A recent Dengue fever outbreak in 2017 have killed 18 patients along with 9029 cases. Cases are currently reported in all the 13 health regions of the country, with 60.8% of cases reported in the central region, particularly in the city of Ouagadougou. After this, WHO has recommended timely and adequate management of these cases. WHO recommends that countries should consider the introduction of the dengue vaccine CYD-TDV only in geographic settings (national or subnational) where epidemiological data indicate a high burden of disease.
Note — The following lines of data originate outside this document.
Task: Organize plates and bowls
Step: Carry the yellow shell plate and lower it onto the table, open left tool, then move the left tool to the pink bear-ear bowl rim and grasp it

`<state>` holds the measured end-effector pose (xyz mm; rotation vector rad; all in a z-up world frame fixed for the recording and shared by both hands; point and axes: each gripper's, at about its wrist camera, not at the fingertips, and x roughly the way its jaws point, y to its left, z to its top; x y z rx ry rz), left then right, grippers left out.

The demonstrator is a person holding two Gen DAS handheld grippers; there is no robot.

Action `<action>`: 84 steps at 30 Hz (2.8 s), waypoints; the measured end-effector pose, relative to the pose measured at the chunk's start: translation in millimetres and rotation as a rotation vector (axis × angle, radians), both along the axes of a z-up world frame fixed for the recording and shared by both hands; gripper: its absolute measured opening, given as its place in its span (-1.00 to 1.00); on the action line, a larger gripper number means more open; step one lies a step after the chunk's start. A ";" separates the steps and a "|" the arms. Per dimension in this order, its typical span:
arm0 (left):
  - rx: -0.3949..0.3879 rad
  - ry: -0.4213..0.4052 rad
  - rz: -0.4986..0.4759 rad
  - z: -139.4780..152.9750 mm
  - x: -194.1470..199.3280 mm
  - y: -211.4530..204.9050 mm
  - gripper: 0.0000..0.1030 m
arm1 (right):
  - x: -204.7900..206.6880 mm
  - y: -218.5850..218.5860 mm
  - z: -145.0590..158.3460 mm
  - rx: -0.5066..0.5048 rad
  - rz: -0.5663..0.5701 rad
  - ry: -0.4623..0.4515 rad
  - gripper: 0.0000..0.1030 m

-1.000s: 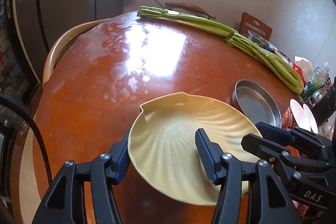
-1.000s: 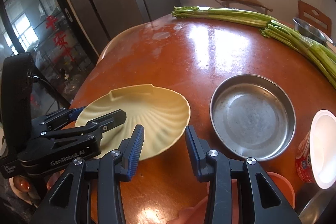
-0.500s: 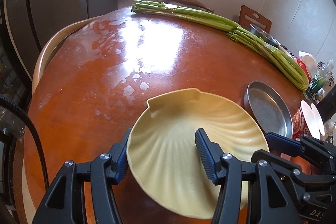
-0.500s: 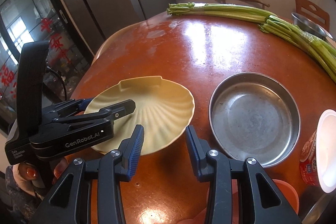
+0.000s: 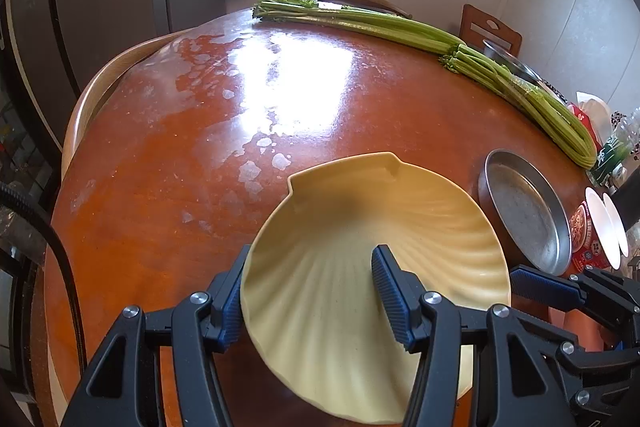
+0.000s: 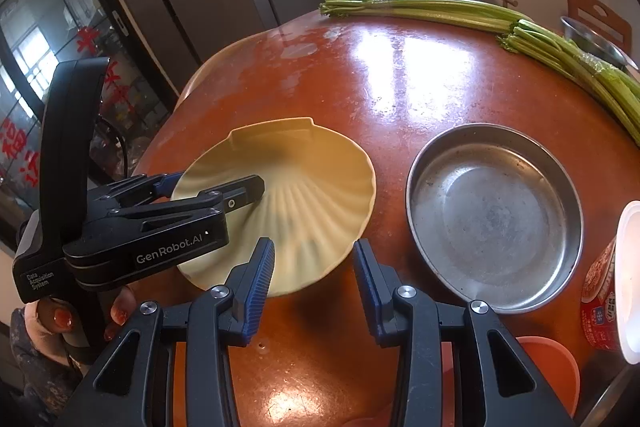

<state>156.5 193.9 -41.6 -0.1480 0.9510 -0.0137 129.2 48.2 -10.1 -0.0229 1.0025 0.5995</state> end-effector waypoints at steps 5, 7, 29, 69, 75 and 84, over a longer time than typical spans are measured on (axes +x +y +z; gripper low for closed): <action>0.001 0.002 0.005 0.7 -1.0 1.3 0.13 | -0.6 1.5 1.4 -0.008 0.006 -0.005 -0.18; -0.001 0.002 0.007 1.4 -3.0 1.2 0.13 | -0.3 1.2 1.5 -0.012 0.007 -0.003 -0.18; -0.017 -0.101 0.021 48.3 -47.4 -5.8 0.21 | -16.2 -32.6 37.1 0.040 -0.055 -0.093 -0.18; -0.090 0.045 -0.215 22.8 -135.8 -142.1 0.24 | -71.3 -131.0 32.8 -0.061 -0.104 -0.134 -0.16; -0.083 0.079 -0.217 13.9 -125.1 -153.5 0.24 | -61.7 -138.1 28.5 -0.107 -0.115 -0.141 -0.15; 0.046 0.095 -0.190 6.1 -109.7 -162.2 0.24 | -45.5 -138.9 24.0 -0.135 -0.098 -0.127 -0.14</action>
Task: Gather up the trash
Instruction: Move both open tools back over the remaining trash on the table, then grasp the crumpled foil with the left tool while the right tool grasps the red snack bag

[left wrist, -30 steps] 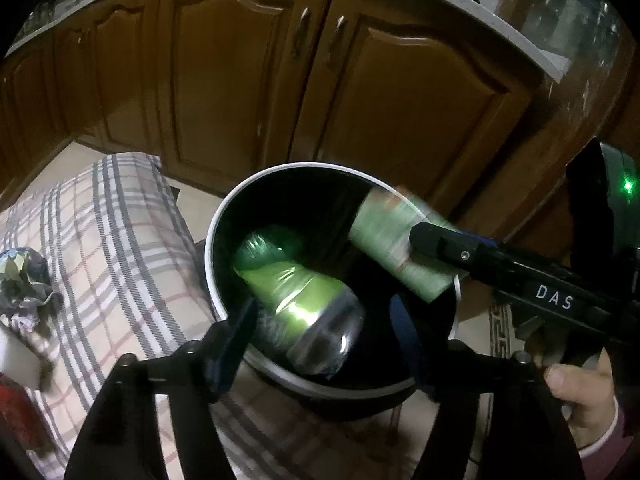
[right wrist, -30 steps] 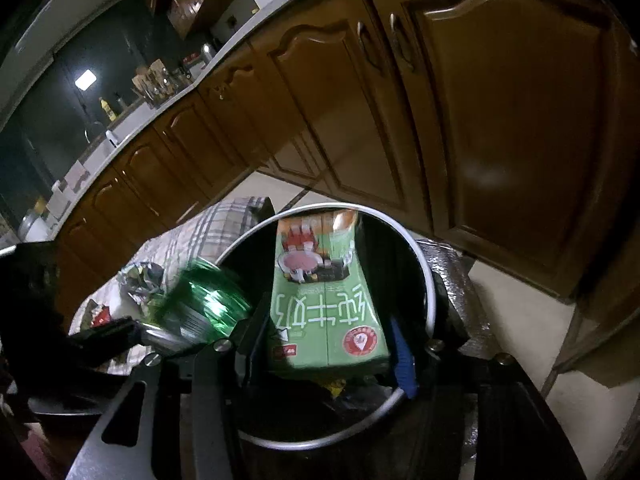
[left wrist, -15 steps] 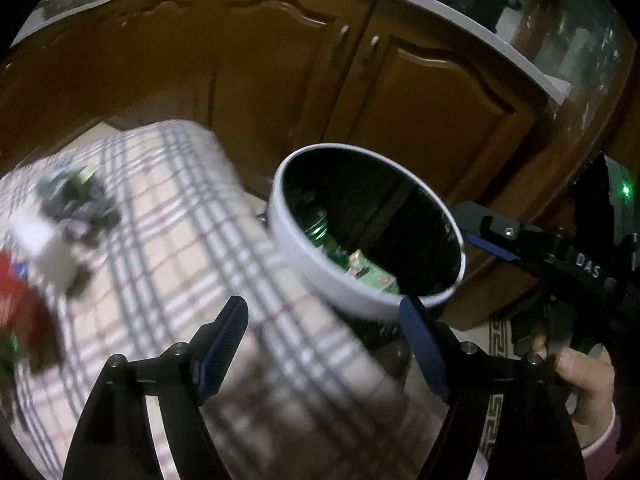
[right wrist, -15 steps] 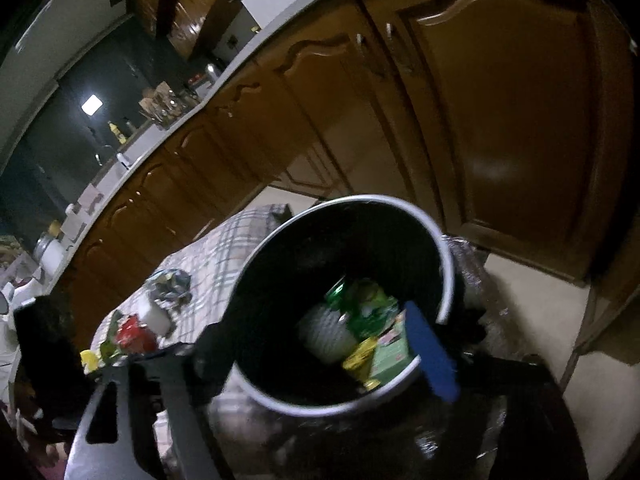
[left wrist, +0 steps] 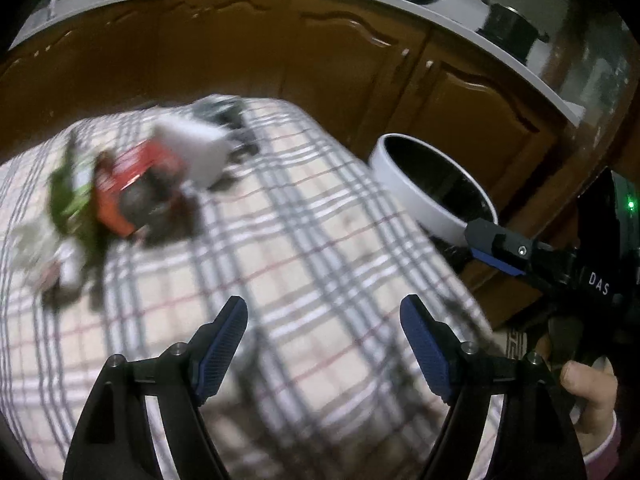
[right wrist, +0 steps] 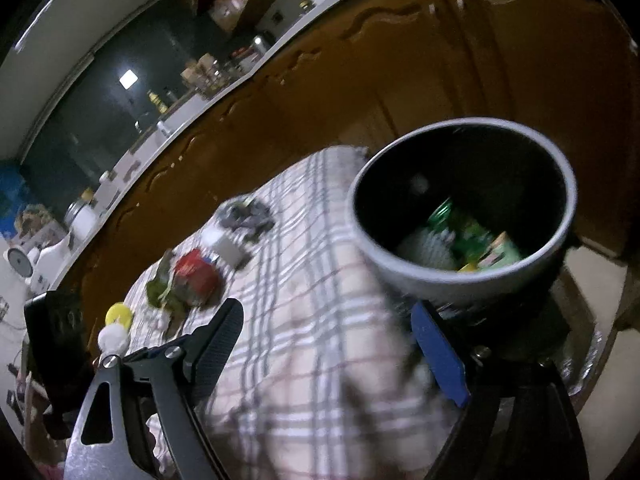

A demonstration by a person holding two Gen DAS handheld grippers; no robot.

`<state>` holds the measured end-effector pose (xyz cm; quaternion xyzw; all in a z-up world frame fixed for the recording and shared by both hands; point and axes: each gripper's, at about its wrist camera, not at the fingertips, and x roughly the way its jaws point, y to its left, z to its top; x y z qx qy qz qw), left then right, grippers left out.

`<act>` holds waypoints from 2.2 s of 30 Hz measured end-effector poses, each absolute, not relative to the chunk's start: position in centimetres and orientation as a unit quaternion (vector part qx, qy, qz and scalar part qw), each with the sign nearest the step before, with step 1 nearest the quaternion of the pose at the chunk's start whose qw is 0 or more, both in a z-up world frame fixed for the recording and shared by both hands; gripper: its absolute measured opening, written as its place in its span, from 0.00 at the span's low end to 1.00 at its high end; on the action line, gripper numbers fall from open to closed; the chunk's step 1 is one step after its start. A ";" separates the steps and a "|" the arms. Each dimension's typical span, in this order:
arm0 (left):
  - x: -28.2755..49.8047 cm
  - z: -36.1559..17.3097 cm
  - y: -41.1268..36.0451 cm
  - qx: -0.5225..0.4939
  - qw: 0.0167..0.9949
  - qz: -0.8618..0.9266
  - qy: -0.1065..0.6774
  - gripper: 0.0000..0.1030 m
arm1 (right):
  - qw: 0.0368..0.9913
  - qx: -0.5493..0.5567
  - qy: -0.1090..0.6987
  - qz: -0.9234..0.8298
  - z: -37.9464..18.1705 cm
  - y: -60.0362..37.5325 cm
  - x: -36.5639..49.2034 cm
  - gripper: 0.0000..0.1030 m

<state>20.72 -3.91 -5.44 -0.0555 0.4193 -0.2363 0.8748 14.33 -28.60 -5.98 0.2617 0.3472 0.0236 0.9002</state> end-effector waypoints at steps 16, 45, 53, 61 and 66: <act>17.1 -5.4 6.7 -0.117 0.891 -0.143 0.414 0.76 | 0.891 0.234 0.380 0.081 -7.0 -19.7 16.5 0.85; 24.1 -5.8 11.4 -0.117 0.914 -0.060 0.384 0.37 | 0.885 0.193 0.407 0.118 -8.4 -12.4 28.0 0.41; 22.8 -5.3 9.4 -0.104 0.914 -0.111 0.376 0.22 | 0.898 0.164 0.392 0.115 -7.6 -12.0 26.7 0.00; 19.8 -3.3 7.6 -0.103 0.915 -0.160 0.354 0.21 | 0.906 0.177 0.371 0.104 -6.2 -15.0 21.7 0.00; 18.9 -1.6 7.8 -0.099 0.920 -0.175 0.335 0.21 | 0.915 0.187 0.350 0.074 -5.2 -18.2 19.0 0.00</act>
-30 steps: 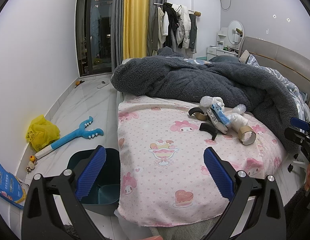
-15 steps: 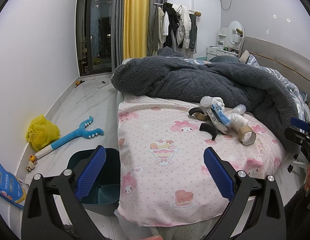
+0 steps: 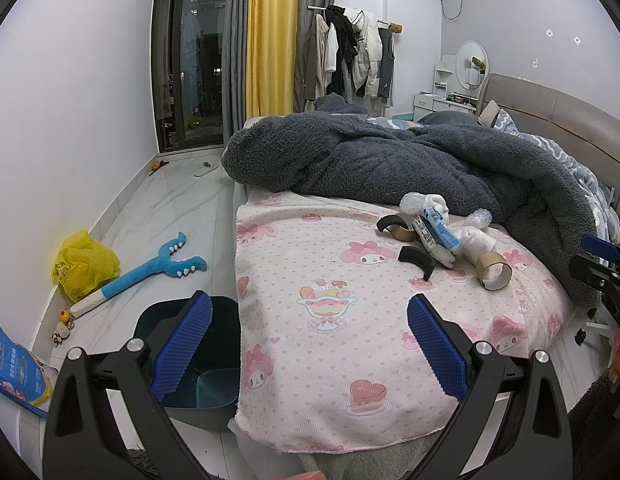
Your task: Collect trash
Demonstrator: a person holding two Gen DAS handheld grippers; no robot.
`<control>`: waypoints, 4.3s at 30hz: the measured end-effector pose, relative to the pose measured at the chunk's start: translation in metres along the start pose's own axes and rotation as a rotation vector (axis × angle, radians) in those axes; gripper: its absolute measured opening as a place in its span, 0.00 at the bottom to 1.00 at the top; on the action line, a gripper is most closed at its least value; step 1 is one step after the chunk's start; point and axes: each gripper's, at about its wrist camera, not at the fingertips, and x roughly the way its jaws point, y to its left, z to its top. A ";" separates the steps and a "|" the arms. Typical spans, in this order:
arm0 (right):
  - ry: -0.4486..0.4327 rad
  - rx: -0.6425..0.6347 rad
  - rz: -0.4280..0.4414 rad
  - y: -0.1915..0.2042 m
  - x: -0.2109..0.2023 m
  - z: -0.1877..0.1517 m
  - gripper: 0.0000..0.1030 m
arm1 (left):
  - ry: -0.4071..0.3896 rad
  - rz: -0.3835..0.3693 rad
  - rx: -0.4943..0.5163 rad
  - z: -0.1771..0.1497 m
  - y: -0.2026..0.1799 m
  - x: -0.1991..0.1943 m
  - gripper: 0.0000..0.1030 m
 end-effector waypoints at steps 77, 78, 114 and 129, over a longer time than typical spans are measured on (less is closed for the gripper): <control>0.236 0.052 -0.157 -0.001 0.135 -0.015 0.64 | 0.074 -0.401 0.191 0.026 -0.032 0.124 0.95; 0.240 0.053 -0.154 -0.001 0.136 -0.016 0.63 | 0.081 -0.404 0.193 0.025 -0.033 0.126 0.95; 0.202 0.149 -0.029 -0.022 0.110 0.002 0.51 | 0.216 -0.537 0.308 0.023 -0.089 0.190 0.61; 0.295 0.109 -0.127 -0.011 0.130 -0.010 0.47 | 0.223 -0.536 0.280 0.027 -0.071 0.180 0.45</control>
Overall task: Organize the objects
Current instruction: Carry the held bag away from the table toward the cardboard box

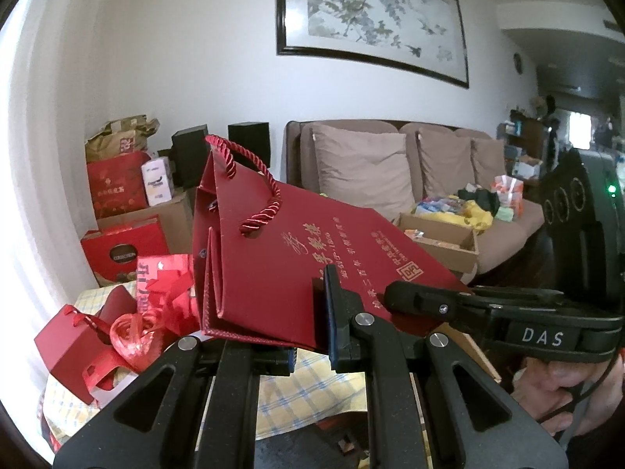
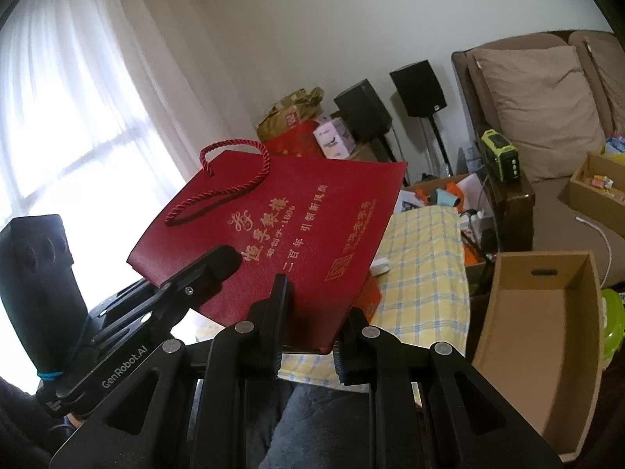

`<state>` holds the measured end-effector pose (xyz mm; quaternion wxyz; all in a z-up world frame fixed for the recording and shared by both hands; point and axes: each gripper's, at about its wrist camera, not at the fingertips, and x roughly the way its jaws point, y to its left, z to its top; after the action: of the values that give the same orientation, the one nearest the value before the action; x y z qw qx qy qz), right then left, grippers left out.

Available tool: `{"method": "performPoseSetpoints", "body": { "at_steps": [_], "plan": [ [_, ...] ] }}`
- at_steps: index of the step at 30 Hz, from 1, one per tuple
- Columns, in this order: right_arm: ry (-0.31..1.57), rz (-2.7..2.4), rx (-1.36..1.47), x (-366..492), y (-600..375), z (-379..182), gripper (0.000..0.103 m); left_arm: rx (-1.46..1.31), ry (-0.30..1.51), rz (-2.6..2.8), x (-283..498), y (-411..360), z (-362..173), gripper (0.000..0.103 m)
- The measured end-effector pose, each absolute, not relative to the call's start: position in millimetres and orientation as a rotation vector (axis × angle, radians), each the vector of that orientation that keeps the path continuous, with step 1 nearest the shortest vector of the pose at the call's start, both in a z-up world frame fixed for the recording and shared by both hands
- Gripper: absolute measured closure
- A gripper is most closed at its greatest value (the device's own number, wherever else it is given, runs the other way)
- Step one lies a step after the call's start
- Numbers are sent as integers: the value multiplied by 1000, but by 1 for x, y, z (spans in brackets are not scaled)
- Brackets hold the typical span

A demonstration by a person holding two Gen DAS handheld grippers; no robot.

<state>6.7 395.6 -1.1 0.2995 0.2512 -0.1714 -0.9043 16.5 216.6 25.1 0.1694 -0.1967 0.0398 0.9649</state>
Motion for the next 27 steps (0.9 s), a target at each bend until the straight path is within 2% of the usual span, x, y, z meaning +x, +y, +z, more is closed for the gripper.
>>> {"method": "performPoseSetpoints", "body": {
  "at_steps": [27],
  "plan": [
    [-542,-2492,679,19,450,20,84,-551,44,2629,5,258,41,92]
  ]
}}
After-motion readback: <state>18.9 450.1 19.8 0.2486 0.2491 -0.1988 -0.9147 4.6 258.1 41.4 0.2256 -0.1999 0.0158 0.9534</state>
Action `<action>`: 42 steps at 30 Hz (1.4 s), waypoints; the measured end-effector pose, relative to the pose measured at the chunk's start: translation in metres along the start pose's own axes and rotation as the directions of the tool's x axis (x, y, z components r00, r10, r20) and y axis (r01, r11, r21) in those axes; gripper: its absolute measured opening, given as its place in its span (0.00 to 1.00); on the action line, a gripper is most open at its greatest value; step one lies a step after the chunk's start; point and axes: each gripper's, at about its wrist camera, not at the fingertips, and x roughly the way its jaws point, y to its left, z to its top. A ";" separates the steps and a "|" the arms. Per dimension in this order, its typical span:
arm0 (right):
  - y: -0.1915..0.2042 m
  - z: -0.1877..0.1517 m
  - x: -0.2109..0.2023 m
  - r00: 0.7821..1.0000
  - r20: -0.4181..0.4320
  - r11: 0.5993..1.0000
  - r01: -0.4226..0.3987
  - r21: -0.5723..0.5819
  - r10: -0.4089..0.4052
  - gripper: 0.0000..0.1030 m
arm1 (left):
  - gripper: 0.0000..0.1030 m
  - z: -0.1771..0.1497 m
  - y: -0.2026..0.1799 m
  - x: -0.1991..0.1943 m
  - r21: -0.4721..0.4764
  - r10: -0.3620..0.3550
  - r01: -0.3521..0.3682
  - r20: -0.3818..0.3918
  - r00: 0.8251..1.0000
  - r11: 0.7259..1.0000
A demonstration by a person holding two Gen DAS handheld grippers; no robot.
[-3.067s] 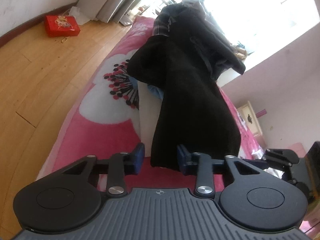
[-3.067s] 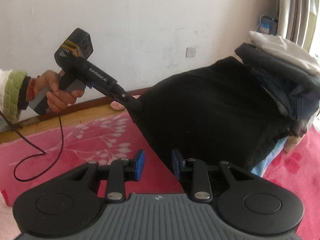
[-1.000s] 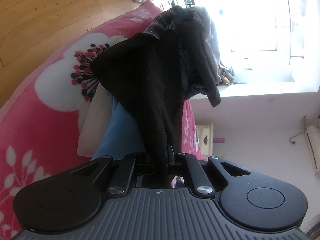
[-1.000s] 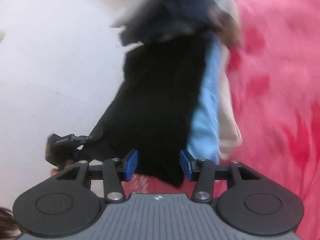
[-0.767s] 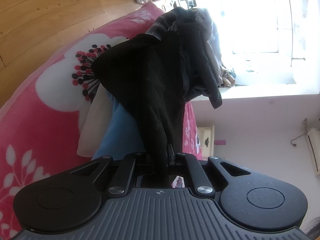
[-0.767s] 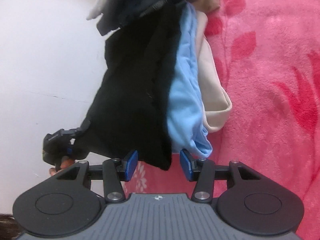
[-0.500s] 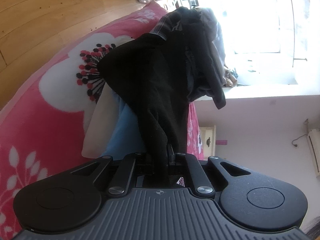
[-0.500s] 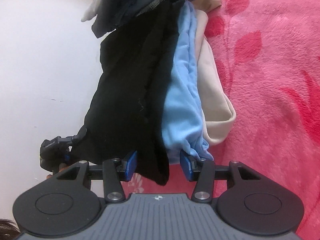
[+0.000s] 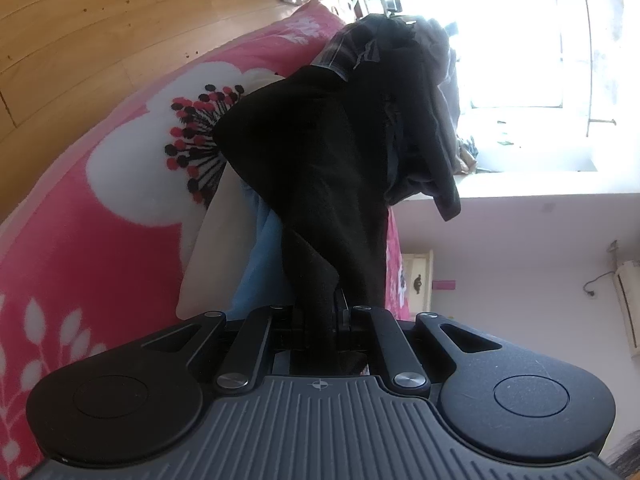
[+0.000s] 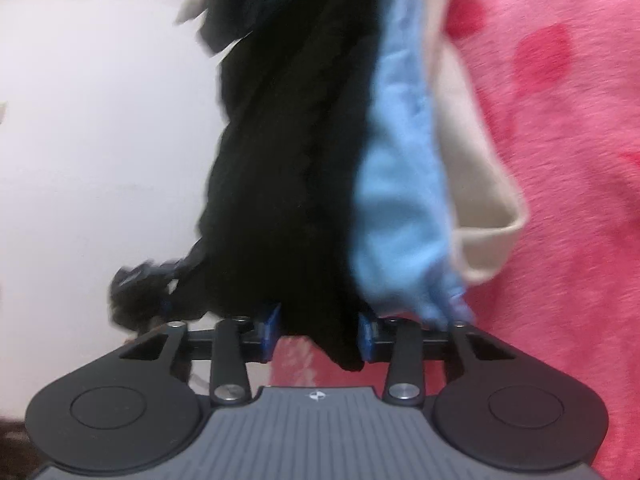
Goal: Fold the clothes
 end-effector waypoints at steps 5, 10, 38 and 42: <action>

===Maternal and child healthcare===
Child health though improving recently, is still a major problem in Burkina Faso. The country appears at 134th place out of 137 countries ranked in the Child Development Index. the country has seen large reductions in its neonatal, infant, and under-5 mortality rates between 2003 and 2010. Neonatal mortality dropped from 33 to 28 deaths per 1,000 live births, infant mortality dropped from 81 to 65 deaths per 1,000 live births, and under-5 mortality dropped from 184 to 129 deaths per 1,000 live births (INSD and ICF International 2012).These reductions are likely due, in part, to increased access to and utilisation of health services for children under 5 and obstetric services, although issues with the health system remain. The National Nutrition Policy lists malaria, neonatal conditions, acute respiratory infections, and diarrhea as major causes of infant and neonatal
mortality and asserts that malnutrition is the underlying cause of 35 percent of infant and child deaths. At age 6, 38% of children had caries, with prevalence higher in urban than rural areas. At age 12, the mean DMFT was 0.7 with prevalence significantly higher among urban than rural children. Other issues faced by children in Burkina Faso are:

- Only 41% of births are attended by trained medical personnel.
- The nutritional status of children under age five is deteriorating. Malnutrition is especially concentrated in the northern regions that border Niger. More than 44 per cent of children suffer delayed or stunted growth.
- Burkina Faso is one of only 12 countries where guinea worm has not yet been eradicated.
- HIV/AIDS continues to spread among young people. An estimated 120,000 children have been orphaned by HIV/AIDS.
- School enrolment rates are very low, especially among girls.
- Almost two thirds of teens and young adults under age 24 are unemployed.
- Many girls are still subjected to genital mutilation, a practice that causes lifelong damage.

Women marry at a young age, have an average of 6 children, and lack control over their fertility, household decision making, and time. Women have less access to land, capital, and farming inputs, which limits their productive capacity and undermines their ability to achieve or adequately support household food security. Only 23 percent of women and 36 percent of men are literate. Among urban women, 52 percent are literate, compared to 11 percent of rural women Burkina Faso's population of more than 20 million persons experiences a high rate of maternal mortality with an average of 341 maternal deaths per 100,000 live births. The lifetime maternal risk of death is still 1 in 44. It is estimated that the majority (80 percent) of these deaths are preventable and 50 percent occur within the first 24 hours after delivery often due to obstetrical complications such as haemorrhage and eclampsia. Certain factors such as shortages of blood also contribute to the overall burden of maternal deaths occurring in health facilities. To reduce maternal mortality and improve the timely notification of maternal deaths, the Burkina Faso Ministry of Health (MOH), in January 2012, introduced the national Maternal Death Surveillance and Response (MDSR) system and guidelines.